Hold the band out in front of you at chest height with both hands. As you pull the band apart into a pull apart, squeeze the oblique on one side as hard as you can. Hold for one count, release, then squeeze the other side on the next rep. This combines upper back work with oblique stability exactly like the original exercise.
- Keep your arms straight at elbow height the entire time
- Do not hunch your shoulders up toward your ears
- Squeeze each oblique for a full count before releasing
- Perform reps slowly, no fast movement
This will not build maximum strength the same way weighted exercises do, but it delivers almost identical endurance and stability benefits. It is also completely safe for people with almost any injury.

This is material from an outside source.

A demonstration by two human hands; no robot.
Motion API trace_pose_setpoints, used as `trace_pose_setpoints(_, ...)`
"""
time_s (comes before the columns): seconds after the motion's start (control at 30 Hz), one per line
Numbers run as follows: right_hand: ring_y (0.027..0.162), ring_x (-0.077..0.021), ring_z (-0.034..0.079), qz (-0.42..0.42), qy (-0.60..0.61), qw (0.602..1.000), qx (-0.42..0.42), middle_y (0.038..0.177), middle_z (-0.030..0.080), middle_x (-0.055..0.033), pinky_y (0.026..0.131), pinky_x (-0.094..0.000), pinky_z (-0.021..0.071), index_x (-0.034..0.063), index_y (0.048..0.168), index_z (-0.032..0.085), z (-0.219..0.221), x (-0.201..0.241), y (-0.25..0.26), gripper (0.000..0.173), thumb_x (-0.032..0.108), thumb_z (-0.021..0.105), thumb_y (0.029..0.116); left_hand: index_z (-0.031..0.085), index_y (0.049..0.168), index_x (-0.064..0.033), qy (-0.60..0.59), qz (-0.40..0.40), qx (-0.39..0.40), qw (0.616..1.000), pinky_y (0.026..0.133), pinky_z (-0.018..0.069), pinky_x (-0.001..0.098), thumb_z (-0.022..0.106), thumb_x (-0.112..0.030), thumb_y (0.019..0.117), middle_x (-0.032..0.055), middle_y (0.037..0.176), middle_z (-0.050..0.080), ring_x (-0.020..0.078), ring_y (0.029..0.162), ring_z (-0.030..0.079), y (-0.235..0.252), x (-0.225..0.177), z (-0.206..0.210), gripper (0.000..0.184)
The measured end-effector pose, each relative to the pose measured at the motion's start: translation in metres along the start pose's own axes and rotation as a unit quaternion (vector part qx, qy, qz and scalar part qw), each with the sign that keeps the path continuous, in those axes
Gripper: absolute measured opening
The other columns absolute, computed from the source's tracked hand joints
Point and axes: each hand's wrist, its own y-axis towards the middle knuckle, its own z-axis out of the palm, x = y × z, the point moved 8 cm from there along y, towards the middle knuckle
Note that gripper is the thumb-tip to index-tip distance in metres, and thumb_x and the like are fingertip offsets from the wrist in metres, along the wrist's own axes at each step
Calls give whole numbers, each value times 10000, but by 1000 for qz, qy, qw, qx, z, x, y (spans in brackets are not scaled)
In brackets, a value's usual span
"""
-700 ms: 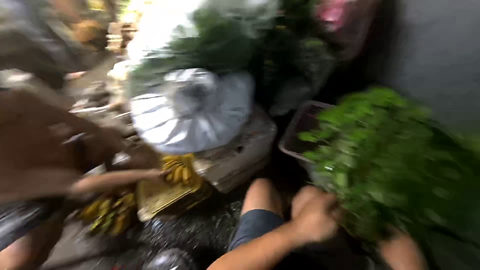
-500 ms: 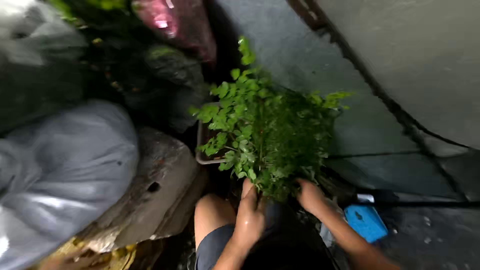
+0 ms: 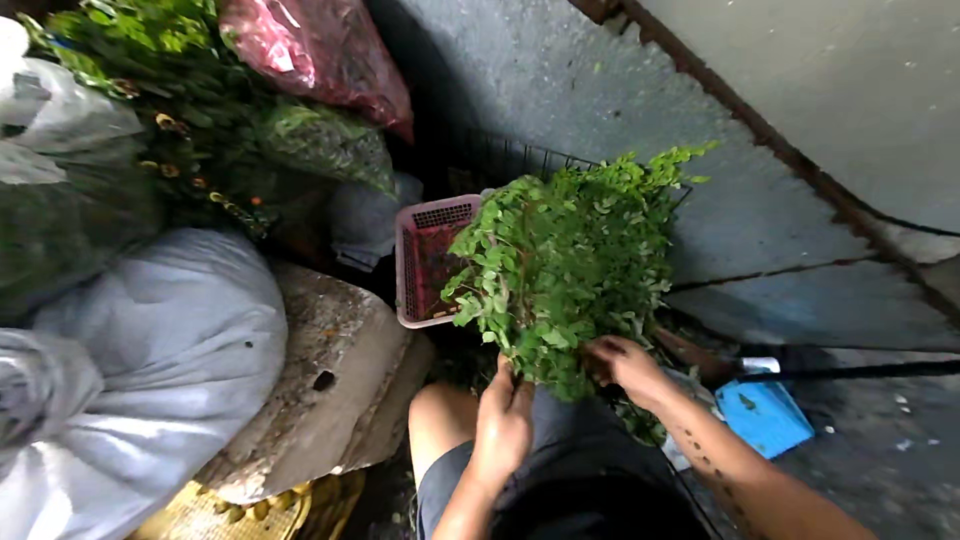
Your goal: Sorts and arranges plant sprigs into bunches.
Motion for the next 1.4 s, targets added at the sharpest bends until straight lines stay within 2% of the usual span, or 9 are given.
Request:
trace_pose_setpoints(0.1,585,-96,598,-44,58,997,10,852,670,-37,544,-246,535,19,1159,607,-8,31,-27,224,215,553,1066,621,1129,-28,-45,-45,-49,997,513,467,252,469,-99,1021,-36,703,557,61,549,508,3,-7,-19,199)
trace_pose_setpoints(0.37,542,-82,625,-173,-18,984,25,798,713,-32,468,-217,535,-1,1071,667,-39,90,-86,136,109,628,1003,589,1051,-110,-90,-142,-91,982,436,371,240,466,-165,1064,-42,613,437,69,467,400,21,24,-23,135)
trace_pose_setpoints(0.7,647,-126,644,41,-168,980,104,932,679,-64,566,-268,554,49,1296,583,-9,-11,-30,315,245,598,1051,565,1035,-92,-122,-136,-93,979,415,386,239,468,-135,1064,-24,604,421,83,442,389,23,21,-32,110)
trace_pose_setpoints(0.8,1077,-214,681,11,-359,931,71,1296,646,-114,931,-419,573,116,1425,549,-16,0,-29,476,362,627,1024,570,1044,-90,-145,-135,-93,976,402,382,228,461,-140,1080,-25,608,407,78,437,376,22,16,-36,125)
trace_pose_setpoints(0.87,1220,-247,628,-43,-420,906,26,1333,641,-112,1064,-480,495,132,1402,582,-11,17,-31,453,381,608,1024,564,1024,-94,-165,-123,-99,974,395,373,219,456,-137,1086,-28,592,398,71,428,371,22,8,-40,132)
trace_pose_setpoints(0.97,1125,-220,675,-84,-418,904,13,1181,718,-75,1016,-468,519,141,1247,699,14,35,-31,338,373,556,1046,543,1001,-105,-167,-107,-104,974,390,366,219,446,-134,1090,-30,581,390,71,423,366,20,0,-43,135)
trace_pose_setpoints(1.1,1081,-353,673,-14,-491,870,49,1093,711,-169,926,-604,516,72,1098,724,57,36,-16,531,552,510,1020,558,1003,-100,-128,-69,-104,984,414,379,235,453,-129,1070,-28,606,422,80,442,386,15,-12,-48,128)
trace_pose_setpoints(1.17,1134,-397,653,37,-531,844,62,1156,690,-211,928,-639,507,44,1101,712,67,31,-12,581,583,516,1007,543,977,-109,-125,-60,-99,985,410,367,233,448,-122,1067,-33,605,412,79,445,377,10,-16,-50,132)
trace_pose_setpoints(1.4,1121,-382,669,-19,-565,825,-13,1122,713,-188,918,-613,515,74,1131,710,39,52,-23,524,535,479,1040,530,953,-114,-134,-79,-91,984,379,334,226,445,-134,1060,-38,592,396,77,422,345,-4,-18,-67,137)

Use this alternative on active recovery days, as a warm up before back day, or when you cannot make it to the gym at all. Most people notice improved posture after just one week of regular use.
7. Ring Supported Dead Bug Row
This final alternative is the lowest impact option on the list, and is regularly used by physical therapists for patients recovering from hip or back surgery. It works all the same muscles while you lie flat on your back, removing all compression entirely.
Lie on your back directly under a set of gymnastics rings. Grab both rings, bend your knees 90 degrees in the air. Pull your upper back slightly off the floor, hold that position, then pull one ring down toward your hip while keeping the other arm straight. Alternate sides each rep.
- Keep your lower back pressed flat to the floor at all times
- Do not lock your elbows at the top of the movement
- Breathe steadily, do not hold your breath
- Start with bodyweight only before adding any load
Even though you are lying down, this exercise activates your lats, obliques and deep core at over 80% the rate of standing iliac pulldowns according to physical therapy research. There is zero risk of hip pinching or strain.
This is the best option for anyone with severe hip pain, recent surgery, or chronic lower back issues. You can still build real strength and stability even when you cannot stand for heavy exercises.
Every one of these 7 alternatives delivers the core and lat benefits of the iliac pulldown without the common downsides that stop so many people from training effectively. You don't need to force yourself through painful sets just to follow an old workout plan. Test two or three of these options this week, and pick the one that feels most natural for your body.
Next time you plan your back day, swap out your regular iliac pulldown sets for one of these exercises. Take notes on how your hips feel after your workout, and adjust weight or reps as needed. If you found this guide helpful, share it with a workout partner who also complains about hip pain during back day.